Task to complete
Return the number of lines below with "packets" in them, and nothing else.

Data shown
══════

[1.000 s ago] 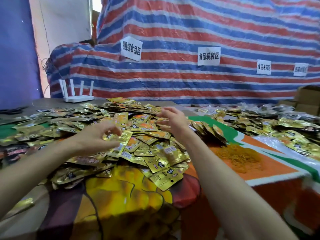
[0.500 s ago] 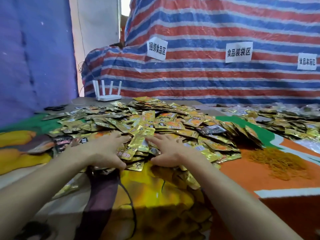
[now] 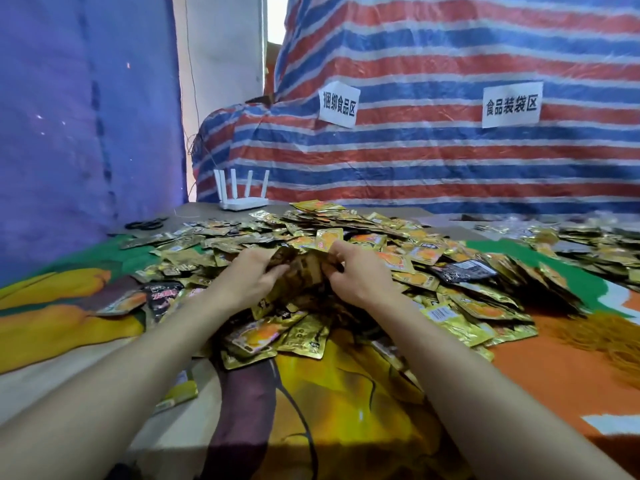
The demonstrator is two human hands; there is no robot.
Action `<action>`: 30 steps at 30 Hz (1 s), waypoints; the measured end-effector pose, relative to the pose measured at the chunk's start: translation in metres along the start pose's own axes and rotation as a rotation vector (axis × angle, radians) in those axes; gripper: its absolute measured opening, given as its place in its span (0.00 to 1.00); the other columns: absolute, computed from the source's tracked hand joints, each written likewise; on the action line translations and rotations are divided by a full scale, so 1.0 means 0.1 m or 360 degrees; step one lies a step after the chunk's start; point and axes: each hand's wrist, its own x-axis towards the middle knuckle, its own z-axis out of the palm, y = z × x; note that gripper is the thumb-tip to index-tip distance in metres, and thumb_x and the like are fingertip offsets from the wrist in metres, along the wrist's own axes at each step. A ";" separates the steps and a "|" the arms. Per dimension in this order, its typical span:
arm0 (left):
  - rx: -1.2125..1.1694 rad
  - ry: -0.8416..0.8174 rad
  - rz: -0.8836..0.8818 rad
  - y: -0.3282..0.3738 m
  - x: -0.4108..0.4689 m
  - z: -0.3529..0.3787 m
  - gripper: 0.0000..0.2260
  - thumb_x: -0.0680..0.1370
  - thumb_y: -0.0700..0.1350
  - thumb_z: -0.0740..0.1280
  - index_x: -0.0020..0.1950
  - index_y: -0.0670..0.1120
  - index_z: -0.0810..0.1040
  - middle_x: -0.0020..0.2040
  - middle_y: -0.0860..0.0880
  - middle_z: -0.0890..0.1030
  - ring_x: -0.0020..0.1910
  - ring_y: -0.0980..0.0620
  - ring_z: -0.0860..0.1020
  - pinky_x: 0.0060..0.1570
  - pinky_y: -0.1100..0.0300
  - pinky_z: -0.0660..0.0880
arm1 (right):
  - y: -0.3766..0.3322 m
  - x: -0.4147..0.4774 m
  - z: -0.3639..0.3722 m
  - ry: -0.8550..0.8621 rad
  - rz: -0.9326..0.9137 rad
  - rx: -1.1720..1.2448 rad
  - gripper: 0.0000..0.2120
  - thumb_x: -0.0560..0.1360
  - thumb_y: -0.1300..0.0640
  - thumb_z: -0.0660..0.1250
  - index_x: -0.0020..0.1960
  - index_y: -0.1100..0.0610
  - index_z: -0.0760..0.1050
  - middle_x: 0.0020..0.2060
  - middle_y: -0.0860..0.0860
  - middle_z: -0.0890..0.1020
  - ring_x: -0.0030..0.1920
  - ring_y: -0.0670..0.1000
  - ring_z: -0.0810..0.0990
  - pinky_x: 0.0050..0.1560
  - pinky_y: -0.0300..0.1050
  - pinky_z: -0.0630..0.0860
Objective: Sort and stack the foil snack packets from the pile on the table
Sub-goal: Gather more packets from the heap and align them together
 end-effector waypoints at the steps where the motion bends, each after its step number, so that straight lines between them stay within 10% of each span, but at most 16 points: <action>1: -0.0035 0.0030 -0.0082 -0.01 0.04 0.03 0.18 0.81 0.42 0.66 0.33 0.50 0.67 0.31 0.52 0.73 0.31 0.56 0.70 0.34 0.58 0.64 | -0.01 0.04 0.03 0.0025 0.0026 0.0050 0.03 0.77 0.54 0.66 0.50 0.48 0.73 0.52 0.51 0.83 0.49 0.57 0.80 0.43 0.48 0.76; 7: -0.0528 0.0217 -0.0398 -0.12 0.14 0.06 0.07 0.78 0.46 0.71 0.52 0.47 0.75 0.45 0.53 0.81 0.42 0.55 0.80 0.33 0.73 0.71 | 0.00 0.23 0.07 0.0012 0.0214 0.0511 0.05 0.76 0.50 0.67 0.46 0.50 0.81 0.38 0.43 0.84 0.46 0.51 0.84 0.51 0.53 0.81; 10: -0.0701 0.0255 -0.0421 -0.11 0.16 -0.04 0.15 0.80 0.51 0.68 0.62 0.45 0.75 0.55 0.46 0.82 0.52 0.45 0.82 0.52 0.49 0.81 | -0.01 0.24 -0.01 0.0137 0.0225 0.0648 0.09 0.77 0.47 0.68 0.43 0.50 0.83 0.34 0.45 0.85 0.37 0.48 0.84 0.45 0.52 0.82; 18: -0.1429 0.0717 -0.0766 0.08 0.17 0.05 0.10 0.84 0.53 0.61 0.54 0.46 0.73 0.55 0.42 0.80 0.57 0.35 0.79 0.57 0.34 0.77 | -0.16 0.17 0.03 0.0483 0.0212 0.1498 0.08 0.85 0.55 0.59 0.51 0.46 0.75 0.50 0.50 0.84 0.52 0.52 0.85 0.53 0.59 0.83; 23: -0.2337 0.0503 -0.1311 -0.03 0.17 0.03 0.12 0.81 0.46 0.60 0.57 0.45 0.81 0.51 0.41 0.85 0.42 0.44 0.86 0.31 0.50 0.81 | -0.09 0.27 0.15 0.0406 0.0895 0.2013 0.20 0.84 0.54 0.57 0.75 0.56 0.64 0.68 0.57 0.75 0.66 0.60 0.76 0.65 0.63 0.75; 30: -0.2556 0.0146 -0.0872 -0.06 0.11 0.03 0.13 0.80 0.47 0.65 0.43 0.46 0.88 0.46 0.47 0.86 0.39 0.48 0.86 0.41 0.49 0.82 | -0.02 0.18 0.12 0.0271 0.1177 0.2109 0.06 0.80 0.59 0.57 0.51 0.58 0.71 0.51 0.55 0.75 0.51 0.56 0.74 0.58 0.60 0.73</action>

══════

Answer to the problem
2